Polito began as an evening-shift tech in chemistry before switching to the day shift, when he became a technical specialist. He taught med tech students at the University of New Hampshire during their clinical rotation, and ran the point-of-care testing program. An unexpected chain of events during his pursuit of an MBA propelled Polito into the post of interim, and now permanent, supervisor of clinical chemistry.

Tag, You’re IT

IT is what differentiates one vendor from another, he says. Before the transition, autoverification was nonexistent—techs had to eyeball the blizzard of paper churned out by the instruments. With middleware and the modular system, which includes other pieces of equipment, all of the specimens are screened by middleware. Anything not flagged by the middleware autoverifies—techs don’t even see it.

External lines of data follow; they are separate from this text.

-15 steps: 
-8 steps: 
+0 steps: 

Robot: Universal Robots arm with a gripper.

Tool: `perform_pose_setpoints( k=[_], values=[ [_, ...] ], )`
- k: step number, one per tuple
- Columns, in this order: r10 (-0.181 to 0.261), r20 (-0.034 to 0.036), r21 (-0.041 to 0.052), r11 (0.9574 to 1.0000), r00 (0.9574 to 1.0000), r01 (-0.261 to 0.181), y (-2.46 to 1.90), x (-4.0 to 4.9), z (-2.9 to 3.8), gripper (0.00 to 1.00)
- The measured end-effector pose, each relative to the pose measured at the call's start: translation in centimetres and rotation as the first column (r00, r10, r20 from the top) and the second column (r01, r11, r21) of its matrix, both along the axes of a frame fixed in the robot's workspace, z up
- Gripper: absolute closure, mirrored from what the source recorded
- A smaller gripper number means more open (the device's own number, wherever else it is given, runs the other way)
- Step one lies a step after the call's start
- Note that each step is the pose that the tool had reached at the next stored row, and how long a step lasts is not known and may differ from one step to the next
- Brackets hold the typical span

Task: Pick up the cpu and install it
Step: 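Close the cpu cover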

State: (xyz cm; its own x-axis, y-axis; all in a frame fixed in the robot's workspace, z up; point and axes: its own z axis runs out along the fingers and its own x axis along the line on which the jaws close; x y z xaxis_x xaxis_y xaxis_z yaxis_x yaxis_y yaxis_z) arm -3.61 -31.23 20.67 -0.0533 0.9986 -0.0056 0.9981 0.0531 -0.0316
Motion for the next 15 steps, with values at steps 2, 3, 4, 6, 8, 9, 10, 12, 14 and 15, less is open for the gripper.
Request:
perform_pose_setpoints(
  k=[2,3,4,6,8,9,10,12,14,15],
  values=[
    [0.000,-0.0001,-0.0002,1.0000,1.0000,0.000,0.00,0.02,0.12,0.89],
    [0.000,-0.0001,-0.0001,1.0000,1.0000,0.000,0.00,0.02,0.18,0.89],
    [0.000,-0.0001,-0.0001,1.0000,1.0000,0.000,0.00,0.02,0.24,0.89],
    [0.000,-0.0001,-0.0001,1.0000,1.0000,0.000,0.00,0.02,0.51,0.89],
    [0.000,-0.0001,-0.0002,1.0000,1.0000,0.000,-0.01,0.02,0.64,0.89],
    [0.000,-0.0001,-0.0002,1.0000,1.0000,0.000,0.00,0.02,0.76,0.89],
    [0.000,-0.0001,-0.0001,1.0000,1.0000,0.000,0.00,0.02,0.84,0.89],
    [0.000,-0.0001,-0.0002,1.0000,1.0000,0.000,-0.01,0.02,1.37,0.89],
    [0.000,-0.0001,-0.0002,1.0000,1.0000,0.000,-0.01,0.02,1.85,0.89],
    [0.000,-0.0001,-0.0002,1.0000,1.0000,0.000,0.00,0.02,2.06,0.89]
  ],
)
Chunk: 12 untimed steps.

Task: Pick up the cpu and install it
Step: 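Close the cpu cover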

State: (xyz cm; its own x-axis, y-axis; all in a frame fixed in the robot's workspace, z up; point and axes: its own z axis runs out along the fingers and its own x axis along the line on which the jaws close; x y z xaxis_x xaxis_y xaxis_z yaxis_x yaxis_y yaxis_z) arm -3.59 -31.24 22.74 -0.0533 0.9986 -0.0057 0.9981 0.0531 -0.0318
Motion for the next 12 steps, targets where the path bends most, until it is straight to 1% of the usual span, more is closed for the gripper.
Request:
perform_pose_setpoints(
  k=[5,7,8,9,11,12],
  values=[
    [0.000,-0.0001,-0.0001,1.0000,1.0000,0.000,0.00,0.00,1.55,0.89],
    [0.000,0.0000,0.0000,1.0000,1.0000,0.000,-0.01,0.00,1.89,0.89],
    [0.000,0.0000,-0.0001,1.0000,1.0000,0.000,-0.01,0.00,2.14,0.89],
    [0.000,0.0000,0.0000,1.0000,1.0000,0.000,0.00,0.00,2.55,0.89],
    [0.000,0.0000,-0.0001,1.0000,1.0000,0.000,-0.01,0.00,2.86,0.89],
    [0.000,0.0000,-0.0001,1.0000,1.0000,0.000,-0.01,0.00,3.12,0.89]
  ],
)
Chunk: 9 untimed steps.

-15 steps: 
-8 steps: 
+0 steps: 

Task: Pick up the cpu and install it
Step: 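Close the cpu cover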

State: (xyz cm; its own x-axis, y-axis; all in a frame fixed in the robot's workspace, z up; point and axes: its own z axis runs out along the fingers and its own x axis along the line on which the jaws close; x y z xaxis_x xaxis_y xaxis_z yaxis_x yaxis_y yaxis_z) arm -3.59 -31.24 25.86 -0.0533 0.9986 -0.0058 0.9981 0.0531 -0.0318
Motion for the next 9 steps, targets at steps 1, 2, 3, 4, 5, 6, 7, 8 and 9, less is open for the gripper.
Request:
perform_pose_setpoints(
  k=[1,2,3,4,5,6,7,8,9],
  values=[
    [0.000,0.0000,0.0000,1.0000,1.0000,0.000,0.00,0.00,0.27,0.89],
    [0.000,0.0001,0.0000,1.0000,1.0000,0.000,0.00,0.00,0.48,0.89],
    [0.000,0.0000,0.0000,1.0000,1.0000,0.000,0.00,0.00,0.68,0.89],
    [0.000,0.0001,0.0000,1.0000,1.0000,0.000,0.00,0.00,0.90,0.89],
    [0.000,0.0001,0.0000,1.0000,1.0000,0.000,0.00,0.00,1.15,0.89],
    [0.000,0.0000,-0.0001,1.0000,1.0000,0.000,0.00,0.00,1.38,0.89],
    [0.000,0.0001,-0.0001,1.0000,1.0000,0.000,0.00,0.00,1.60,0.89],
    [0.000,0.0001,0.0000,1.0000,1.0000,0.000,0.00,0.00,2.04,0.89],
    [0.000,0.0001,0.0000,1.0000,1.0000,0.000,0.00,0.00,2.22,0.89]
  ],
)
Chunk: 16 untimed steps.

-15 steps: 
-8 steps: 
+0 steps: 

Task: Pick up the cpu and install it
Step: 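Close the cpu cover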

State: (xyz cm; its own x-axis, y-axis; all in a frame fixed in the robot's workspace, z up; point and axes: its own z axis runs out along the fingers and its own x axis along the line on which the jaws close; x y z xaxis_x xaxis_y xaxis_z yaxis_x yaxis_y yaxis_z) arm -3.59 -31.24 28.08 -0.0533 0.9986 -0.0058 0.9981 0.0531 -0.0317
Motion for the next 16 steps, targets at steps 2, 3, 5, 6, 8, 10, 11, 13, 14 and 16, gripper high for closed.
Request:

Polito says one key feature of the middleware/autoverification system is time saved in specimen storage. Before, techs had to manually handle the rack and sort by number, by Julian date. Now, tubes are bar coded and are stored with x/y coordinates in a storage rack. Techs scan the bar code to look up a specimen, and they can log specimens out—an improvement from the past when an open slot or hole in a rack could mean a tube was misfiled or taken by persons unknown.

Automation is a boon, but the lab never aimed to be a factory operation. “People talk a lot about Lean processes, trying to reduce the number of steps, trying to make the process as error-free as possible, adding quality checks, eliminating steps for people to do things,” Polito says. “Middleware picks up slack between the LIS and the instruments.”

Despite some fears and skepticism, it has not rendered tech jobs extinct—two techs even ditched retirement and returned to the lab. “They say they don’t know how we ever worked without it,” Polito says.

The transition involved a lot of preplanning because the lab wanted to adopt many changes, but it paid off because major glitches were avoided. Polito says techs felt confident they could control the system and change rules on the fly. “When I first started the project 2½ years ago there were other vendors with the same LIS,” he explains. “Most were only using it as a black box flow-through interface; they weren’t using rules. I was amazed anyone would buy a system and not use it. We were an early adapter.”

The biggest challenge facing the lab managers today is reconfiguring its layout. They are in the process of automating the analyzers with a front-end processor—which also is connected to the middleware solution. The process requires some engineering, such as cutting benches and adding utilities.

Polito envisions a future when the lab relies more on the automation of front-end processes and more middleware-type solutions. Automation of functions such as capping, decapping, and sorting/storing tubes is expected to squelch ergonomic issues. “By further developing and refining our middleware processes, we allow the staff to focus on the problem results and get the other results charted in a faster manner,” Polito says. “The combination of these two will allow us to do more with less staff while providing better service in test-menu availability and turnaround time.”

Other Roche assays have been added since the middleware took up residence: the Modular PPE, the Cobas Integra 800, the Elecsys 2010, and the Cobas 6000CCE.


Judy O’Rourke is associate editor of CLP.